Yes, and the diplomatic discussions detailed in the scholarly paper establishes that a desire for secrecy imposed on such meeting was a specific negotiating point for the Soviets, and for specified reasons. 

This is gibberish and nonsense. I already answered this bogus argument, and answered it with scholarly sources that are actually about the Tehran Conference and/or Chiang Kai-shek, not a lone unsourced sentence in a book about the Vietnam War. 

On 10/28/2023 at 2:47 PM, W. Niederhut said:

Addendum:  It looks like my response (above) to Sandy's question got buried at the bottom of the page within one minute of my post.

So, I want to remind people that we have a tree and a forest here.

Griffith's Tehran conference claim is his latest tree.

The forest is the 30 year U.S. government defamation campaign to create a false impression that Prouty was not an honest, credible witness of U.S. Deep State history.

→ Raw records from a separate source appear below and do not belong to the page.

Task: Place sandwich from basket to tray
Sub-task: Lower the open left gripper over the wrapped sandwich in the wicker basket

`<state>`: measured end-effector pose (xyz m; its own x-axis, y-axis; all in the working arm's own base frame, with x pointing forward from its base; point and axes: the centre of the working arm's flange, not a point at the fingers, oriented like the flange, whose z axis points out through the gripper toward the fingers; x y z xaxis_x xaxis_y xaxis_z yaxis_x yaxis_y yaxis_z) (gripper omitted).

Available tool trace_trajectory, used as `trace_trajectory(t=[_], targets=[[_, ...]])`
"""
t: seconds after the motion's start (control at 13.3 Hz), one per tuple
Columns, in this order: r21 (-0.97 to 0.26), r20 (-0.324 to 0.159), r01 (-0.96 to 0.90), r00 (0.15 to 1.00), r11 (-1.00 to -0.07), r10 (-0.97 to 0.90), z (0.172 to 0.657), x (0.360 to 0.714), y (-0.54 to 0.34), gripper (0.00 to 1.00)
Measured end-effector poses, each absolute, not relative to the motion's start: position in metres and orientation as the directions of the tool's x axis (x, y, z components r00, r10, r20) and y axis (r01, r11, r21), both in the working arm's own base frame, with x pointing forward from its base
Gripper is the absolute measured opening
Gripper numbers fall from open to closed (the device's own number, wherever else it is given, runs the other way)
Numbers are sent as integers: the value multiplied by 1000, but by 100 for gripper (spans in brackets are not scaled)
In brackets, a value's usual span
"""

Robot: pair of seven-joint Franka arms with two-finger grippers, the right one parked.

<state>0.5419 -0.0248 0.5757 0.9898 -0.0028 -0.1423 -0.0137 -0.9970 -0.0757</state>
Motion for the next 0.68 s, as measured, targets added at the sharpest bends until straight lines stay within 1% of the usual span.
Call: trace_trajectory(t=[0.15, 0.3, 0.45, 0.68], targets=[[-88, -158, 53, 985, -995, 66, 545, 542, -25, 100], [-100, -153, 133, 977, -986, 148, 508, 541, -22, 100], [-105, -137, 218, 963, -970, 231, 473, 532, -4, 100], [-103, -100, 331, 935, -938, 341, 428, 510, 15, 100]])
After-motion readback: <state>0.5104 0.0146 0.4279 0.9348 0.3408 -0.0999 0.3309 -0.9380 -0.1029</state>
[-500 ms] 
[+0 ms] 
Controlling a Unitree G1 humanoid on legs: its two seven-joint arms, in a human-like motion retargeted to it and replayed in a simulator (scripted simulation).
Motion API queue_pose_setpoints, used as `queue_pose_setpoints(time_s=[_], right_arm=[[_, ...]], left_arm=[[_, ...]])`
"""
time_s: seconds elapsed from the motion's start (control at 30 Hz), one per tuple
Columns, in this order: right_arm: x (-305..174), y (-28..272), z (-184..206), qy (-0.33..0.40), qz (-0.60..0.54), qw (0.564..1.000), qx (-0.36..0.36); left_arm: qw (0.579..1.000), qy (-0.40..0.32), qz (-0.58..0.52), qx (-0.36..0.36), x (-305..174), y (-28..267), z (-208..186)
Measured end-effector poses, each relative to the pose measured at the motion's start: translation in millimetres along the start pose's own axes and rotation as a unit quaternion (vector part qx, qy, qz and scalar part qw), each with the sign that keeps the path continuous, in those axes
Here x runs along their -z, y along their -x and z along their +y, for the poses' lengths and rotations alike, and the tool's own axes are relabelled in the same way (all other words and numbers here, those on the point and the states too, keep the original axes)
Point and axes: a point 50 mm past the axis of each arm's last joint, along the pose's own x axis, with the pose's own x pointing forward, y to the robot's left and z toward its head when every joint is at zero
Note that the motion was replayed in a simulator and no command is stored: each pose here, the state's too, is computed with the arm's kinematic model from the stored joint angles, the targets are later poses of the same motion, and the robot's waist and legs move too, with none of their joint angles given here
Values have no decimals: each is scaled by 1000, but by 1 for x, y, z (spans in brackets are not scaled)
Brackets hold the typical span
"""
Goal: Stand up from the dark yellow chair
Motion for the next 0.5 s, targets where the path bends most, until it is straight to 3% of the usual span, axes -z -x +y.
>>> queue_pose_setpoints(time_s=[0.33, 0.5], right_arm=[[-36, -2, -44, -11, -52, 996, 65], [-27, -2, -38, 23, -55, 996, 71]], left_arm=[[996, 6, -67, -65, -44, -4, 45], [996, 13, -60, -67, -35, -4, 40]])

Sheesh, who are you people? Is this some kind of game to you? The U.S. Government has had nothing to do with any alleged conspiracy to smear Prouty. Many of the critics who have exposed Prouty's false and nutty claims have been ardent, anti-Deep State, anti-right-wing liberals and Scientology whistleblowers who responded to Prouty's disgraceful lies in defense of Hubbard and Scientology. 

If there is still a government operation whose goal is to discredit the case for conspiracy in JFK's death, that operation must be thrilled with your embarrassing refusal to face the facts about Prouty.

No one--and I mean no one--has done more harm to the case for conspiracy than Prouty.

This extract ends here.